SECURITIES AND EXCHANGE COMMISSION
WASHINGTON, D.C. 20549
FORM 8-K
CURRENT REPORT
Pursuant to Section 13 or 15(d) of the
Securities Exchange Act of 1934
Date of report (Date of earliest event reported): December 2, 2009
GC China Turbine Corp.
(Exact name of registrant as specified in Charter)
NEVADA | 333-141641 | 98-0536305 |
(State or other jurisdiction of incorporation or organization) | (Commission File No.) | (IRS Employee Identification No.) |
No. 86, Nanhu Avenue, East Lake Development Zone,
Wuhan, Hubei Province 430223
People’s Republic of China
(Address of Principal Executive Offices)
+8627-8798-5051
(Issuer Telephone number)
Check the appropriate box below if the Form 8-K filing is intended to simultaneously satisfy the filing obligation of the registrant under any of the following provisions (see General Instruction A.2. below):
¨ | Written communications pursuant to Rule 425 under the Securities Act (17 CFR 230.425) |
¨ | Soliciting material pursuant to Rule 14a-12 under the Exchange Act (17 CFR 240.14a-12) |
¨ | Pre-commencement communications pursuant to Rule 14d-2(b) under the Exchange Act (17 CFR 240.14d-2(b)) |
o | Pre-commencement communications pursuant to Rule 13e-4(c) under the Exchange Act (17 CFR 240.13e-4(c)) |
Section 4 – Matters Related to Accountants and Financial Statements
Item 4.01. | Changes in Registrant’s Certifying Accountant. |
| (a) | Previous Independent Registered Public Accounting Firm |
(i) On December 1, 2009, Madsen & Associates, CPA’s Inc. (“Madsen”) was dismissed as GC China Turbine Corp.’s (the “Company”) independent registered public accounting firm.
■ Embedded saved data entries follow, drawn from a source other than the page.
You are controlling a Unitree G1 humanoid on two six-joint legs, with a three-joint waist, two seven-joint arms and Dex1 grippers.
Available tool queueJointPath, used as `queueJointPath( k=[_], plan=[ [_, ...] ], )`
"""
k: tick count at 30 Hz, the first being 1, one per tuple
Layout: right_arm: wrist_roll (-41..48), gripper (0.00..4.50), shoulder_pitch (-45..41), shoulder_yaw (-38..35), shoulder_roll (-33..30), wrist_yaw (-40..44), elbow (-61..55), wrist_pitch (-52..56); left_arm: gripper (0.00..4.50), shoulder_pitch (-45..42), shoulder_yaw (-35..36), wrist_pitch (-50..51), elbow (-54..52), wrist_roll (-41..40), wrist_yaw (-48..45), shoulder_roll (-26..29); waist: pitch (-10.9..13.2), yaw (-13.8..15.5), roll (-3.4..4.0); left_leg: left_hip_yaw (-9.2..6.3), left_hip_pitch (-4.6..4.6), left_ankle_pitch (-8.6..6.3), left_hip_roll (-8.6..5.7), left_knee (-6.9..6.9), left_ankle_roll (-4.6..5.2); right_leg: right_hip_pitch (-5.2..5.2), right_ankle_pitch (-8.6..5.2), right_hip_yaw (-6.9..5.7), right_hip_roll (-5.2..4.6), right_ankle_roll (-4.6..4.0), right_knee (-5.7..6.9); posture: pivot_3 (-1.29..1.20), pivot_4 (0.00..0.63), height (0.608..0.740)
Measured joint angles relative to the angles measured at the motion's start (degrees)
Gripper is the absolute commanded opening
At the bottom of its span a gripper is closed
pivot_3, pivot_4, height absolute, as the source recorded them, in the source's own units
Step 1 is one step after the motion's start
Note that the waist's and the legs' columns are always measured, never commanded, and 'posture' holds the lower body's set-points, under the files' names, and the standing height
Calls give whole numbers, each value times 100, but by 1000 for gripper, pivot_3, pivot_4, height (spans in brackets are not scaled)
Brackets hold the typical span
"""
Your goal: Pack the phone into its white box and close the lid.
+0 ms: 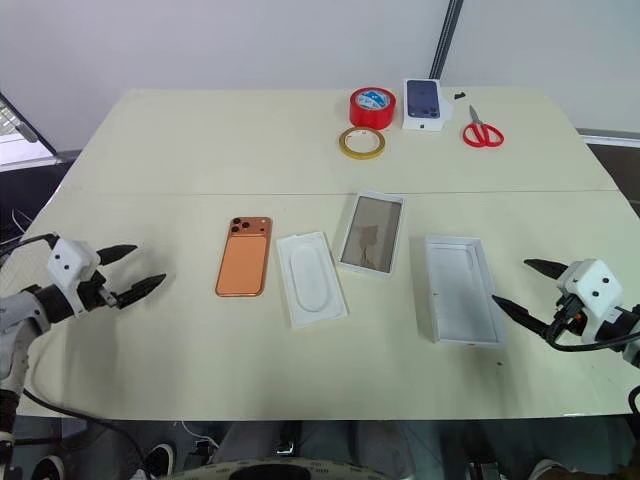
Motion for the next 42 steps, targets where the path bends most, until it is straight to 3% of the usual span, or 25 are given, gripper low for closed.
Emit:
queueJointPath(
  k=[32, 42],
  plan=[
    [78, 4494, -114, 85, 90, -124, -533, 157, 4464, -262, -30, 313, -408, -266, -224, -122, 0, 1, 4, 1, 2, 0, 0, -4, 0, 1, 1, 0, 0, 0, -2, 0, 150, 740],
    [72, 4494, -717, 617, 89, -115, -790, 342, 4464, -654, -281, 1769, -1477, -504, 256, -267, 0, -4, 4, 1, 1, 0, -1, -2, 0, 1, 1, 0, 1, 2, -2, 0, 150, 740]
  ],
)
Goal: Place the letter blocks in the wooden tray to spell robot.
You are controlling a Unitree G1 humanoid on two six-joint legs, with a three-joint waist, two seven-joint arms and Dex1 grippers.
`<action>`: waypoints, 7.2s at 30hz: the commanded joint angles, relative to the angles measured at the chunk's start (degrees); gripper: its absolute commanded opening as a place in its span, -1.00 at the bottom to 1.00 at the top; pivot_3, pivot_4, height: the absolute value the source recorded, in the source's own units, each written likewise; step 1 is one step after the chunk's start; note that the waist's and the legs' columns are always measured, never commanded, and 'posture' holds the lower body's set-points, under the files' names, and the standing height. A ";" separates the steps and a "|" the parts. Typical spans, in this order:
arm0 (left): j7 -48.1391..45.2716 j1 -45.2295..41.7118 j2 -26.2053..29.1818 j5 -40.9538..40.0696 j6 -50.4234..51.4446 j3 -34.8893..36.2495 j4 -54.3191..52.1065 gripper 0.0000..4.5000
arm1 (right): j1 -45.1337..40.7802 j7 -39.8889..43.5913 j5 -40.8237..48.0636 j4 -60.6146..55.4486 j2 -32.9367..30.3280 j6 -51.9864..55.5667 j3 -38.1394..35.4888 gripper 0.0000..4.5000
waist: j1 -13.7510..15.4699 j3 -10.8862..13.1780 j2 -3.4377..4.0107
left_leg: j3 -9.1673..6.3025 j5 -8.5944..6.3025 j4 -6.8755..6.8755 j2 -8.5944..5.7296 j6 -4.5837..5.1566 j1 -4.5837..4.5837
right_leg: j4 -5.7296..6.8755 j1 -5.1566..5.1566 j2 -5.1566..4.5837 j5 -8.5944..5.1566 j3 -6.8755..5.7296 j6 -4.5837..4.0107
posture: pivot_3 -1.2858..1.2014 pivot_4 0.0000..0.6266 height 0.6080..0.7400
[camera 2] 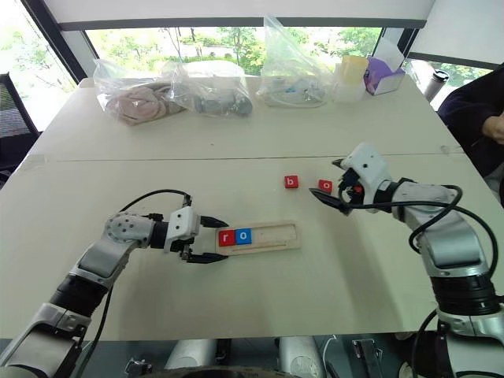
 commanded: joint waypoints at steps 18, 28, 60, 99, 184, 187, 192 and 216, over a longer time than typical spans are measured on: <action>2.69 4.45 0.69 0.70 4.61 -0.31 -4.37 0.97 | -0.10 -2.89 2.05 -5.11 2.41 4.24 -0.39 1.00 | -0.24 -0.02 0.03 | -0.02 0.00 0.03 0.06 0.00 0.03 | 0.03 0.01 0.06 0.02 0.01 0.05 | 0.03 -0.52 1.00; 6.63 10.69 8.35 -5.80 8.21 12.51 -11.54 0.97 | -8.48 -24.46 -0.88 -5.22 20.29 22.51 3.60 1.00 | -0.74 -0.01 0.03 | -0.12 0.00 -0.09 0.30 0.00 0.03 | 0.21 -0.26 0.23 0.04 0.05 0.03 | 0.03 -0.52 1.00; 18.40 22.03 9.61 -12.95 18.36 21.30 -29.09 1.00 | -14.64 -39.71 -11.23 12.20 37.21 21.88 10.35 0.62 | -2.07 -0.02 0.03 | -0.09 0.00 -0.25 0.21 -0.01 0.01 | 0.16 -0.34 0.14 0.06 0.06 0.01 | 0.03 -0.52 1.00; 13.04 14.51 7.07 -11.52 13.79 15.57 -20.98 1.00 | 10.94 -6.50 3.55 -29.74 -2.56 38.13 -1.56 0.97 | -1.91 -0.01 -0.02 | 0.00 0.00 -0.26 0.17 0.00 -0.01 | -0.03 -0.29 0.14 -0.06 0.08 -0.15 | 0.03 -0.52 1.00; 21.20 21.49 9.28 -14.34 21.83 19.80 -34.55 1.00 | -18.54 23.90 -8.92 12.65 13.53 -10.69 21.79 0.98 | -0.46 0.08 -0.11 | -0.07 0.00 -0.20 0.22 -0.02 0.37 | 0.05 0.10 0.11 -0.03 0.06 -0.17 | 0.03 -0.52 1.00; 21.35 21.65 9.18 -14.23 21.66 19.74 -34.58 1.00 | -19.51 16.51 -8.74 14.79 13.49 -7.23 16.31 0.98 | -0.33 0.08 -0.11 | -0.08 0.00 -0.20 0.22 -0.02 0.36 | 0.06 0.09 0.11 -0.03 0.06 -0.18 | 0.03 -0.52 1.00; 21.59 21.77 8.87 -14.06 21.29 19.44 -34.40 1.00 | -19.25 -0.66 -15.40 18.26 12.61 -3.14 11.04 0.98 | -0.24 0.07 -0.12 | -0.08 0.01 -0.20 0.16 -0.03 0.26 | 0.03 0.04 0.02 -0.04 0.05 -0.20 | 0.03 -0.52 1.00; 20.64 19.15 8.54 -12.81 19.85 18.23 -31.69 1.00 | -13.81 -23.34 -9.76 9.16 22.31 33.47 0.86 -0.34 | -0.61 0.05 -0.10 | 0.04 0.02 -0.20 0.18 -0.03 0.05 | 0.13 -0.25 0.16 0.07 0.09 -0.04 | 0.03 -0.52 1.00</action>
(ii) Madsen’s report on the Company’s financial statements for the fiscal years ended December 31, 2008 and 2007 contained an opinion on the uncertainty of the Company to continue as a going concern because of the Company’s need to raise additional working capital to service its debt and for its planned activity.
(iii) The Company’s Board of Directors approved the decision to change its independent registered public accounting firm.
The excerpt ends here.